** Records shown follows **

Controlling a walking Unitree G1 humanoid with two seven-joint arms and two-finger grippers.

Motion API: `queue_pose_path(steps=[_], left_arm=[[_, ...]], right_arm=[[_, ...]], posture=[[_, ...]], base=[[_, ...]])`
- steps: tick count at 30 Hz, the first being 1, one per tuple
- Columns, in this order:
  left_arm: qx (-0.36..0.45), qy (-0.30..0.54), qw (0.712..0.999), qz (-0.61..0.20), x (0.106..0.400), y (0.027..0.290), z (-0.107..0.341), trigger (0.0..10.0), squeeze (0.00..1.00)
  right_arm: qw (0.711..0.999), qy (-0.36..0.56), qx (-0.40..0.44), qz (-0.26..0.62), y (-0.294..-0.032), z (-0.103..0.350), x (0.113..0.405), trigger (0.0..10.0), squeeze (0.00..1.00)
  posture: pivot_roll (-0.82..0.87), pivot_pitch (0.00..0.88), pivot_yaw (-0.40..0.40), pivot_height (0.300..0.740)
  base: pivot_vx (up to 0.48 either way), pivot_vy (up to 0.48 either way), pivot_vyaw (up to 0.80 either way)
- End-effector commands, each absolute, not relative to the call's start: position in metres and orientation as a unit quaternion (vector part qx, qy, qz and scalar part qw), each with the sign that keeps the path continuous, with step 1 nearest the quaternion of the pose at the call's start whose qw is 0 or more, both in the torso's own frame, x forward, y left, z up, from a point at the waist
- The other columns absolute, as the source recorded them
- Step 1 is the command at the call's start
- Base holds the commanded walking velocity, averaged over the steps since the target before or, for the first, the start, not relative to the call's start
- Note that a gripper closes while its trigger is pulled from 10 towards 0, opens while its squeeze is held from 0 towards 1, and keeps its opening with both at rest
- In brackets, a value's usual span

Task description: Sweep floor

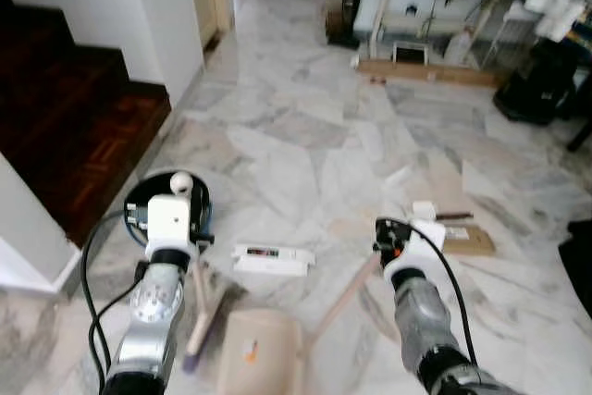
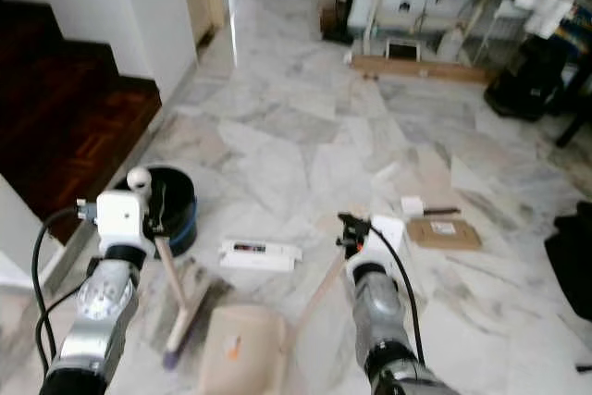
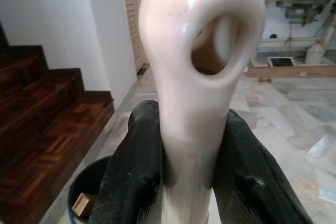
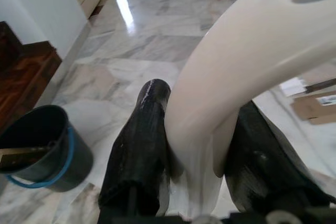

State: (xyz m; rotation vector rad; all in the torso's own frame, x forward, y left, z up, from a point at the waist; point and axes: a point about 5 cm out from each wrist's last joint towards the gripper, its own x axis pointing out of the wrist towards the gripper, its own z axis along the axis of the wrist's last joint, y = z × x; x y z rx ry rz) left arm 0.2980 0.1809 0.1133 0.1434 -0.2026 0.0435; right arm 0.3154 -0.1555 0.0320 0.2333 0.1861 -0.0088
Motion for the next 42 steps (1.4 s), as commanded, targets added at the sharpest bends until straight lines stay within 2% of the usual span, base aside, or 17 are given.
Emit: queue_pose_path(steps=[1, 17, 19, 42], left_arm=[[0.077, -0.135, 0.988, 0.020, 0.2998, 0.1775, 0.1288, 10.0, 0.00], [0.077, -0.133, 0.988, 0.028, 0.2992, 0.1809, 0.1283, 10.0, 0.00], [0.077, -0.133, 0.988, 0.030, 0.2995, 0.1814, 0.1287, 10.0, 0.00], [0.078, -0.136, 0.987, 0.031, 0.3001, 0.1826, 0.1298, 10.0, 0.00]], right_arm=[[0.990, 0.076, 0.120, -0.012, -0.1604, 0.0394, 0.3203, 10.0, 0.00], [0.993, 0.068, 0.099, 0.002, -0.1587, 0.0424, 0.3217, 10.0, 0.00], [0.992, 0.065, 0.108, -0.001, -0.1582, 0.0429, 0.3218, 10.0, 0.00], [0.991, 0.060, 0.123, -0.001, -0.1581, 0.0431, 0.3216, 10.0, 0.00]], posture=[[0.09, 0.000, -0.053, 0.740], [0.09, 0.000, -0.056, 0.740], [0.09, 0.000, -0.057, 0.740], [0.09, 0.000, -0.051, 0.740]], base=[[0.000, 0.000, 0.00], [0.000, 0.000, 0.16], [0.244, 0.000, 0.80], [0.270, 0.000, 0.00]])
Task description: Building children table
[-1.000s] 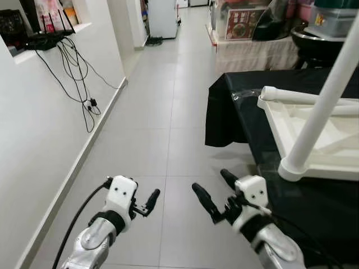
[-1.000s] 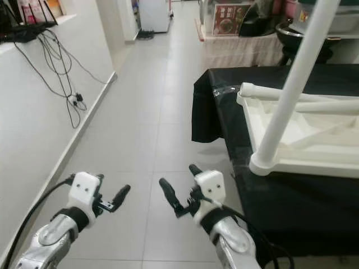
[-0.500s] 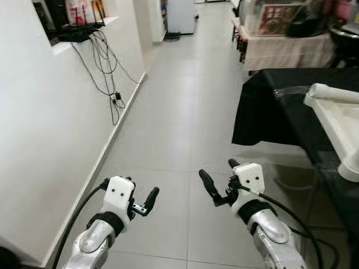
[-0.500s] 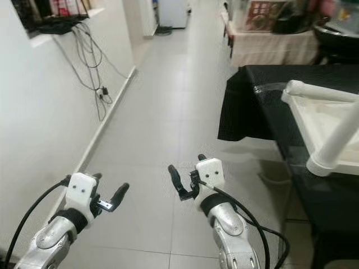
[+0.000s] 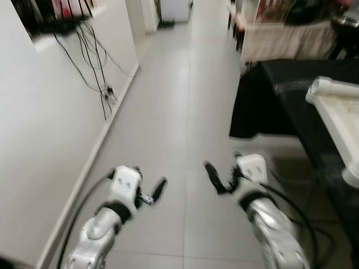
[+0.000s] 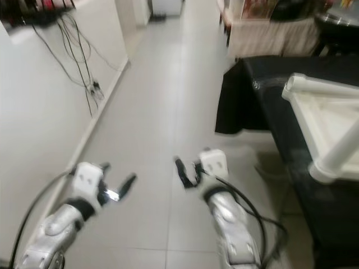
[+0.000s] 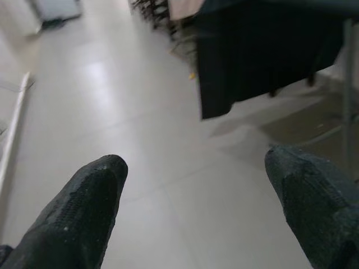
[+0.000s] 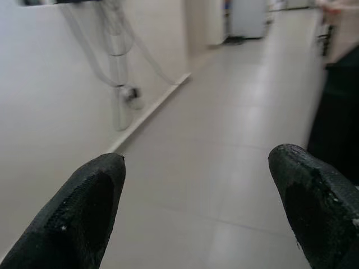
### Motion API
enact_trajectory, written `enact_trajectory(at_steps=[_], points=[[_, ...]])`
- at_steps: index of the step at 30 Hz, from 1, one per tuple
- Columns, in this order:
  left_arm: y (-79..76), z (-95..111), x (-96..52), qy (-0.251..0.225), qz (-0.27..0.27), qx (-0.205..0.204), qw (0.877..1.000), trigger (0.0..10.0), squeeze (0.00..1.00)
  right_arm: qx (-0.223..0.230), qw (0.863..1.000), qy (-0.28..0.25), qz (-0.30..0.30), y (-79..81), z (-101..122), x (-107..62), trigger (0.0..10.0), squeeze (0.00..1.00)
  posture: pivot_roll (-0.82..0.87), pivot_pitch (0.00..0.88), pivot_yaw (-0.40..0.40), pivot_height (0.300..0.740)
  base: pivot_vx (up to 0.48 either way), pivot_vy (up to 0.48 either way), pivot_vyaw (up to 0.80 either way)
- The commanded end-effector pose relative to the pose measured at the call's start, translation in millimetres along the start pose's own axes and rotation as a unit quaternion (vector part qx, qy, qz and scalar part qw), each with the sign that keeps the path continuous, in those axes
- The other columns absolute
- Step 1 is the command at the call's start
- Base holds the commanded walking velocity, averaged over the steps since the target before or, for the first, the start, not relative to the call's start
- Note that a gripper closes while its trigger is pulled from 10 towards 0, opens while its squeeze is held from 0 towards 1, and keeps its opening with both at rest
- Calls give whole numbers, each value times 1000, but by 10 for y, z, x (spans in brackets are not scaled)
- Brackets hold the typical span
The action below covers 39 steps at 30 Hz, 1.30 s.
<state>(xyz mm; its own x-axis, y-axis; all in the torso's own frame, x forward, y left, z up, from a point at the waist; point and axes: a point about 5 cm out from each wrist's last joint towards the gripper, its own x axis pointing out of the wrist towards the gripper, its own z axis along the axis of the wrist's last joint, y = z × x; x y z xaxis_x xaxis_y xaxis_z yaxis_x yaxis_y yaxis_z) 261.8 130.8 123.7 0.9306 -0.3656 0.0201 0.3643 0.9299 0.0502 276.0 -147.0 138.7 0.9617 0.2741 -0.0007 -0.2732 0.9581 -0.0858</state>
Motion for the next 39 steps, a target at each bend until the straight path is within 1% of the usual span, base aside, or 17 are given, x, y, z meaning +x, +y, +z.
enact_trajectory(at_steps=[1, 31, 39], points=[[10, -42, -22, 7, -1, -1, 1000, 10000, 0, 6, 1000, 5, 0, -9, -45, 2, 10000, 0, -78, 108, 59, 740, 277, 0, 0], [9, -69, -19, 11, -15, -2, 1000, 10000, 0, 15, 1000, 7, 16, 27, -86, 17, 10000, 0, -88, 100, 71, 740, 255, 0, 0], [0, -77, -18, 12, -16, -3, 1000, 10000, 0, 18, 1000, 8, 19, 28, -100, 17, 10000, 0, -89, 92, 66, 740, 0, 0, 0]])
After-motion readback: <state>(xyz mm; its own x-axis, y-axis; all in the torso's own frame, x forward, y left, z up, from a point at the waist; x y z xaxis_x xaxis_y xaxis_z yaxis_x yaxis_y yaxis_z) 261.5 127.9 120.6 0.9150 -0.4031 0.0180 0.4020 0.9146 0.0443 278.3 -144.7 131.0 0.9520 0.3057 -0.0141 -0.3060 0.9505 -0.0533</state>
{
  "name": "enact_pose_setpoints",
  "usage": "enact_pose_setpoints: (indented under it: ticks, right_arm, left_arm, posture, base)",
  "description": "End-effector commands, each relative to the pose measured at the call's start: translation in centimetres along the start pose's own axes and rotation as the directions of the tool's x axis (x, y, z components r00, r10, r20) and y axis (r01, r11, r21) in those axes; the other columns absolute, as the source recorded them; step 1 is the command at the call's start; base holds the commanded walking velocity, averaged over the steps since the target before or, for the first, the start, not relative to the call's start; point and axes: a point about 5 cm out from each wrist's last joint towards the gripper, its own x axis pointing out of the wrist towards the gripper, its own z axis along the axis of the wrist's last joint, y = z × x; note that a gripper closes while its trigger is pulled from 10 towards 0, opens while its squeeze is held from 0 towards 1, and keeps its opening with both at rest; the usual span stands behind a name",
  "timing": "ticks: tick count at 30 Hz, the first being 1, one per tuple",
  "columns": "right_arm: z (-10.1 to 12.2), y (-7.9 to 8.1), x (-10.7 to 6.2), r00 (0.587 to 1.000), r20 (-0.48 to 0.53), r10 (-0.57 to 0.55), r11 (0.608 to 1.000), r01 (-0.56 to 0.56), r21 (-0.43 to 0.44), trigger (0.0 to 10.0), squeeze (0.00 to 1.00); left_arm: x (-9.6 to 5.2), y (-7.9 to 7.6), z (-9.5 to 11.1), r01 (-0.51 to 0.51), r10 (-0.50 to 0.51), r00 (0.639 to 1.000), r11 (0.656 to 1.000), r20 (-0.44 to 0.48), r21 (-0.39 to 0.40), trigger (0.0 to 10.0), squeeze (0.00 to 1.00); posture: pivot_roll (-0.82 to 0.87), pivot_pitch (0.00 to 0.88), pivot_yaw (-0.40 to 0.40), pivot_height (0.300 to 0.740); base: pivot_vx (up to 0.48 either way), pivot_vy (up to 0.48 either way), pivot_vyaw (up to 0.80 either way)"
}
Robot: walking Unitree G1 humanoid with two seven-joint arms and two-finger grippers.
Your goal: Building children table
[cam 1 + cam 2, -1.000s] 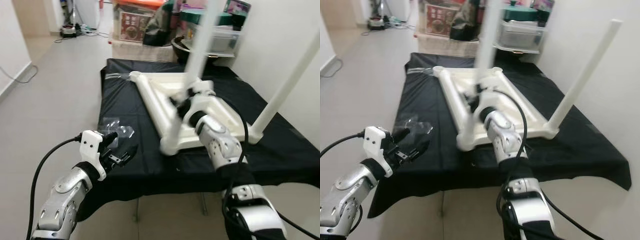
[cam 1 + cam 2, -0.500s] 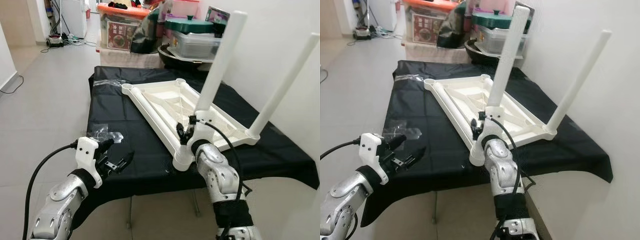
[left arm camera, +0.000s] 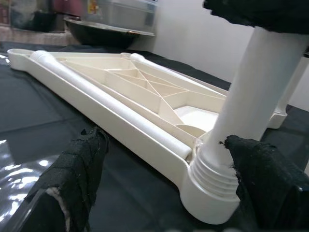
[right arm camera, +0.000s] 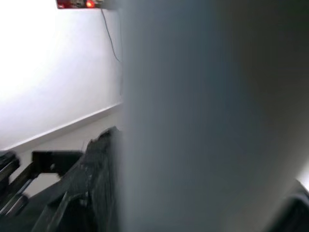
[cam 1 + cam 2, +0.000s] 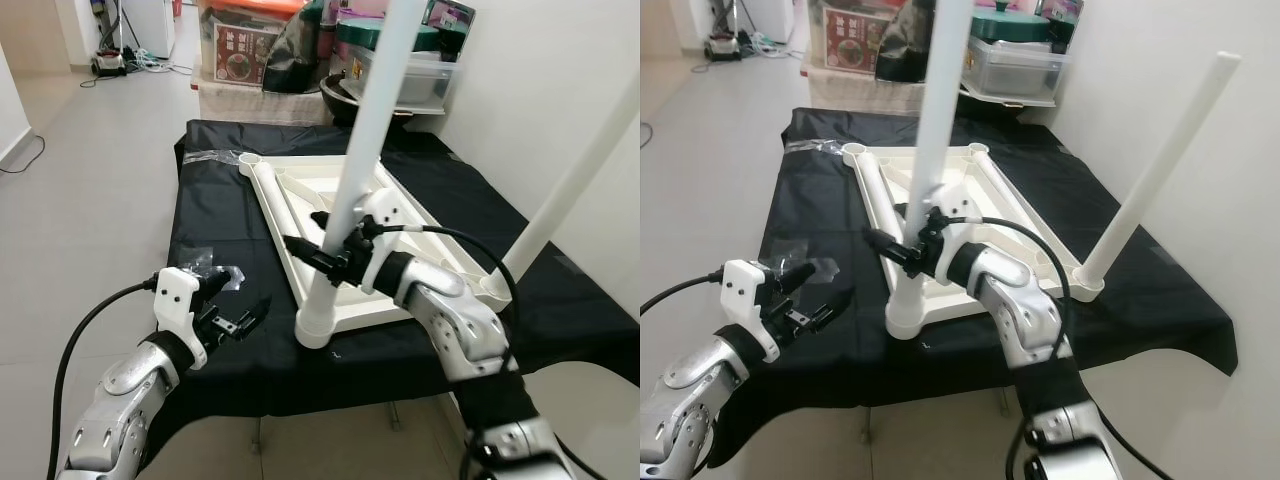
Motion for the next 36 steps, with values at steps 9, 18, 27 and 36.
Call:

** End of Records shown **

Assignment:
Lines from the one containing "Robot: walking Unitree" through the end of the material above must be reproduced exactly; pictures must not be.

Answer below:
Robot: walking Unitree G1 humanoid with two seven-joint arms and two-finger grippers.
Your goal: Building children table
[cam 1 + cam 2, -1.000s] 
[cam 1 + cam 2, -0.500s] 
[left arm camera, +0.000s] 
[right arm camera, +0.000s] 
[cam 1 + cam 2, +0.000s] 
Motion for the next 36 steps, with values at steps 9, 18, 27 and 36.
Call:

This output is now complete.